Re my "cancerous tumor" comment, allow me to more accurately articulate it.  A medical doctor told me about 20 years ago that the human race fits the medical definition of being a cancerous tumor on the Earth (an out-of-control growth that consumes the host).  As far as I'm concerned, this is fact, not opinion.  We can argue about whether it's OK to live like this or, if not, what to do about changing it, which are opinions.  But the fact is, we fit that definition.

Jeff Hoffman

More bison range

Hmmm... now my curiosity is piqued. I've recently heard several people say that bison didn't occur west of the Rockies. But in addition to the NatureServe Explorer map which I mentioned above (and is, I think, sanctioned by Nature Conservancy biologists), I found the following:

--Washington State University says, "The vegetation in the rangelands of the Pacific Northwest coevolved with small herds of large herbivores such as deer and elk and sparse bison but not with large herds of bison, as in the Midwest." http://ext.nrs.wsu.edu/watershedrangeext/washingtonrangelands/Rangeland_Stewardship_website/Rangelan dsoftheWesternU_S_IntroductionForm.htm

--Encyclopedia Britannica Online says, "Originally great herds ranged from Mexico to the region of the Great Slave Lake in Canada and from Pennsylvania and the Carolinas to west of the Rockies." http://www.britannica.com/ebi/article?tocId=9273235

--Lastly, the US Fish & Wildlife Service has established the National Bison Range refuge in Montana's Flathead Valley, which is west of the main spine of the Rockies.
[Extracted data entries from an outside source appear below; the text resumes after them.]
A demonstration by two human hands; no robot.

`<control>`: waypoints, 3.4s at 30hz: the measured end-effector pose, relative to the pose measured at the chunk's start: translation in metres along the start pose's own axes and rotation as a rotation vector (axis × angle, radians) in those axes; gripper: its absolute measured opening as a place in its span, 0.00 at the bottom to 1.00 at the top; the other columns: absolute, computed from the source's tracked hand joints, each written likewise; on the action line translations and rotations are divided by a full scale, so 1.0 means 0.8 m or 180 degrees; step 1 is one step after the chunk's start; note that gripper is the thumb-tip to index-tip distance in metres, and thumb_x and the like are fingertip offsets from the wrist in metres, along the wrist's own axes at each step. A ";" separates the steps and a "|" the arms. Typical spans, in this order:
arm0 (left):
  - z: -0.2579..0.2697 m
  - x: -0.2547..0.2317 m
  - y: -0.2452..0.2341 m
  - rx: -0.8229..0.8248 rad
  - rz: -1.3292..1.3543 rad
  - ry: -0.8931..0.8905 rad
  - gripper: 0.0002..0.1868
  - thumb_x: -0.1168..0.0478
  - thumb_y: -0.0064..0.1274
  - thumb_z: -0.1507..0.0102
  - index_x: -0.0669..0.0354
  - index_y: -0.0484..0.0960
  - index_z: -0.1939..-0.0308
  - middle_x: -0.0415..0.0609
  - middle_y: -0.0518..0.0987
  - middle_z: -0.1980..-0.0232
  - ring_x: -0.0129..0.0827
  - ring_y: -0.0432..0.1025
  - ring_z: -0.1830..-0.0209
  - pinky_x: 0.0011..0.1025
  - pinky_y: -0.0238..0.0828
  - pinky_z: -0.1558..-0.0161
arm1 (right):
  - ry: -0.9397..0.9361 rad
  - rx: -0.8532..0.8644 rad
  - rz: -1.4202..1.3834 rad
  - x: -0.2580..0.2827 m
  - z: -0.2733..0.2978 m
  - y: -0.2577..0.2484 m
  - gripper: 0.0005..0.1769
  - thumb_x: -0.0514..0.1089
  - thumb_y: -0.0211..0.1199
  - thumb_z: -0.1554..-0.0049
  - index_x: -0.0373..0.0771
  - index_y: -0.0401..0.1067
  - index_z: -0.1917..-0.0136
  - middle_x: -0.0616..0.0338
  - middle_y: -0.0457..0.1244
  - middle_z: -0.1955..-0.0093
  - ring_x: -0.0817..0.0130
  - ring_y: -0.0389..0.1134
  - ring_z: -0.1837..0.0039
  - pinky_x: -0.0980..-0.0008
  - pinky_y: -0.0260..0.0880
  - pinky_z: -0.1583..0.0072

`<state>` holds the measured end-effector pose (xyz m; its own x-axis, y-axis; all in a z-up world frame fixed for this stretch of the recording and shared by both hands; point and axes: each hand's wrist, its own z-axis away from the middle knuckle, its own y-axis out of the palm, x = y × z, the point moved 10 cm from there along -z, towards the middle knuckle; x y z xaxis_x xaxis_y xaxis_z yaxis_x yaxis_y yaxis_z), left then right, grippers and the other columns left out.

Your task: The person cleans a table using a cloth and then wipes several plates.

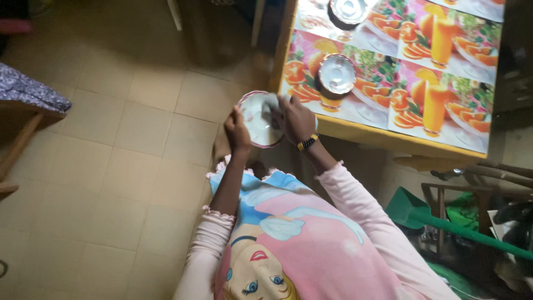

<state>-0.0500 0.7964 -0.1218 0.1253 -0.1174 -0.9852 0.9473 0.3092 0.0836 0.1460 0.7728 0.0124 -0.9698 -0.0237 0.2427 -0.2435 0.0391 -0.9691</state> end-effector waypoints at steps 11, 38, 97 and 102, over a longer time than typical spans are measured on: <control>-0.188 0.038 0.067 0.0876 0.0598 -0.1882 0.23 0.43 0.41 0.31 0.54 0.80 0.46 0.42 0.77 0.63 0.31 0.66 0.69 0.36 0.60 0.67 | -0.1061 -0.0138 -0.0286 0.120 -0.153 -0.036 0.38 0.54 0.75 0.65 0.43 0.73 0.41 0.48 0.61 0.45 0.46 0.67 0.43 0.55 0.70 0.48; -0.359 -0.267 0.203 0.1804 -0.1672 0.2265 0.11 0.64 0.63 0.39 0.62 0.79 0.56 0.56 0.78 0.62 0.53 0.75 0.60 0.46 0.69 0.60 | 0.0396 -0.1789 -0.0782 0.054 -0.429 -0.106 0.16 0.51 0.67 0.40 0.34 0.77 0.50 0.53 0.65 0.45 0.51 0.62 0.44 0.56 0.67 0.45; -0.634 -0.023 0.761 0.3626 0.1311 -0.2985 0.29 0.47 0.36 0.24 0.70 0.67 0.31 0.55 0.74 0.35 0.39 0.70 0.36 0.39 0.66 0.33 | 0.2647 -0.2232 -0.0133 -0.292 -0.770 -0.146 0.13 0.44 0.69 0.42 0.40 0.73 0.45 0.51 0.60 0.49 0.52 0.67 0.46 0.56 0.69 0.49; -0.641 -0.026 0.786 0.3561 0.1250 -0.3031 0.30 0.47 0.36 0.25 0.70 0.67 0.31 0.56 0.74 0.33 0.41 0.70 0.35 0.41 0.65 0.32 | 0.2906 -0.2006 -0.0253 -0.326 -0.731 -0.142 0.13 0.44 0.70 0.43 0.40 0.74 0.46 0.53 0.61 0.50 0.52 0.67 0.46 0.55 0.68 0.48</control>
<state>0.3917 1.4773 -0.1257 0.1379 -0.8823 -0.4500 0.4845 -0.3362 0.8076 0.4187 1.3587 0.0849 -0.5338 0.6853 0.4953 -0.0174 0.5767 -0.8167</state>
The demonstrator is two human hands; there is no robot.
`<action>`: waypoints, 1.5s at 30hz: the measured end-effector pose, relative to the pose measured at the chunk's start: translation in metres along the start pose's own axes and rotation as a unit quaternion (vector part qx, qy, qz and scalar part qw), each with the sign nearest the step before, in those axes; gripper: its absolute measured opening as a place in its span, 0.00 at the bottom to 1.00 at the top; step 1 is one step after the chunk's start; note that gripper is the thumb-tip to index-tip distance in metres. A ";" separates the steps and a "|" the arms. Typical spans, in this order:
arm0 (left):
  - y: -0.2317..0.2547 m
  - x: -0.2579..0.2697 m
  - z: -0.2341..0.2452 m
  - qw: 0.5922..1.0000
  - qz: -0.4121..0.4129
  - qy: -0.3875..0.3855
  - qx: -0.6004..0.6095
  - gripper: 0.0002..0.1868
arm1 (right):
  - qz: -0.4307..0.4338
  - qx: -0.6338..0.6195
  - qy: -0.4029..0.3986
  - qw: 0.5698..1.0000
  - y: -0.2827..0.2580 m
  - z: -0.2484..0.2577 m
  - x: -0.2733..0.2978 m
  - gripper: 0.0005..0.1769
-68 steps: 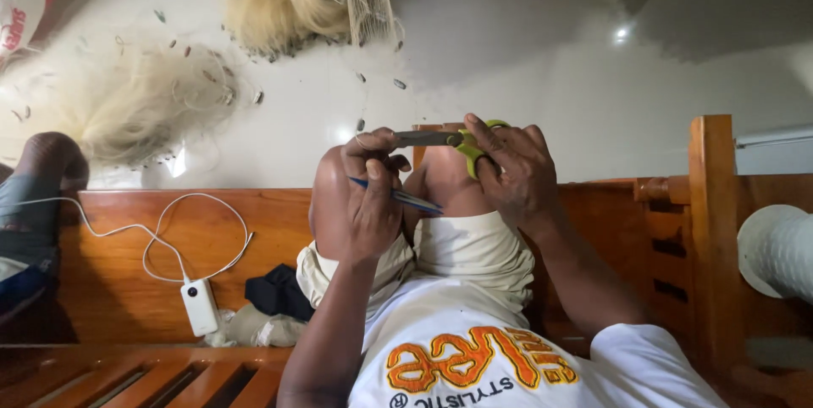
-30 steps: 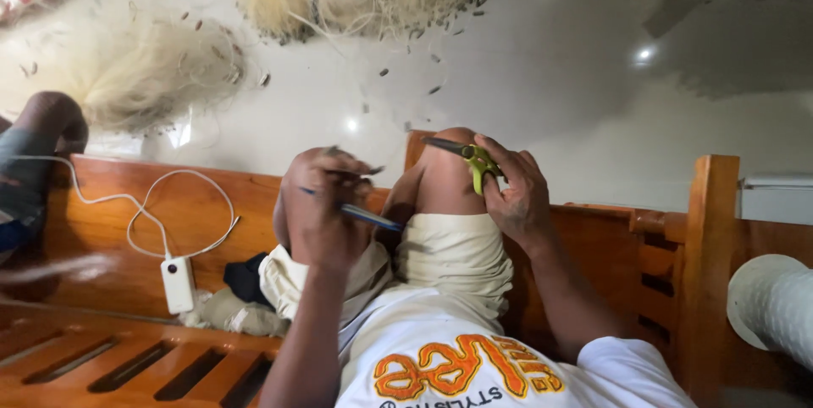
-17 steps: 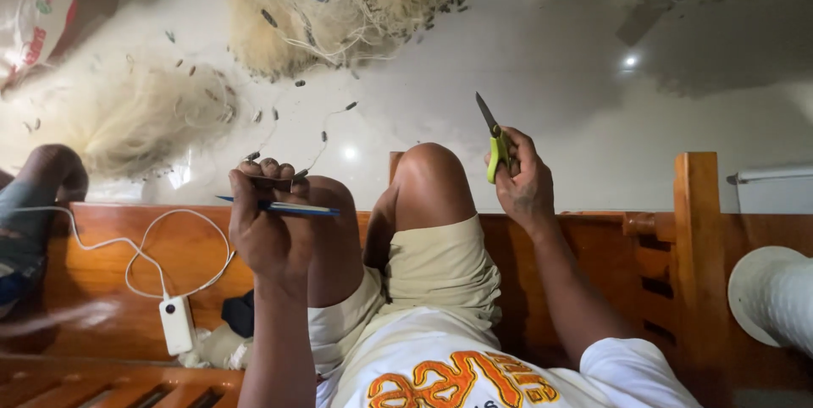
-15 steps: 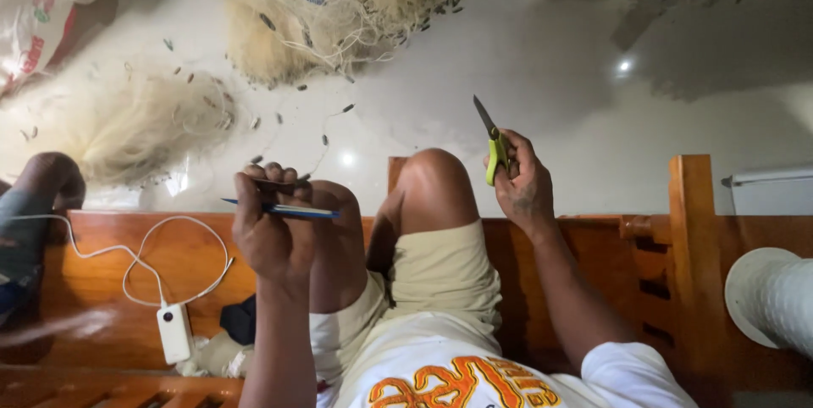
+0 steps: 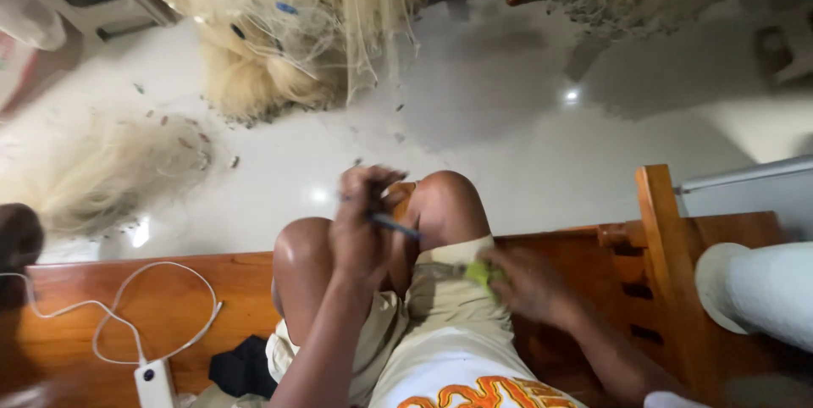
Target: Repairing a fishing net using a netting needle and scissors while seated on a bench.
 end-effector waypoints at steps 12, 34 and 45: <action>-0.071 -0.027 -0.058 0.970 0.000 -0.024 -0.241 0.16 | -0.181 0.136 -0.174 0.958 -0.041 -0.019 0.043 0.25; 0.030 0.036 -0.080 0.883 0.001 -0.229 -0.410 0.26 | 0.067 -0.219 0.272 0.935 -0.158 0.068 -0.046 0.12; -0.048 -0.008 -0.050 0.962 -0.054 -0.202 -0.178 0.15 | -0.103 -0.597 0.442 0.661 0.010 0.059 -0.053 0.01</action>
Point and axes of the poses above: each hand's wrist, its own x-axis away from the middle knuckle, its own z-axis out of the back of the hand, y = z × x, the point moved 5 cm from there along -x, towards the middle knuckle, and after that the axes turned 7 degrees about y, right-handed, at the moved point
I'd hope they are establishing them in native habitat! They even have a photo of a bison standing in a stream (click on "habitats"). http://bisonrange.fws.gov/nbr/

So currently, my best guess is that bison occurred in low numbers west of the Rockies, with gaps in their distribution. I also seem to recall reading in Timothy Egan's book, "Lasso the Wind" that cattle were especially destructive to streams because they congregate in riparian areas and don't move, whereas bison tended to move away rather quickly. I wonder if this, rather than their absence, could account for cattle's destruction of Western wetlands.

yeah whatever

but I still get to be a cancer, kay?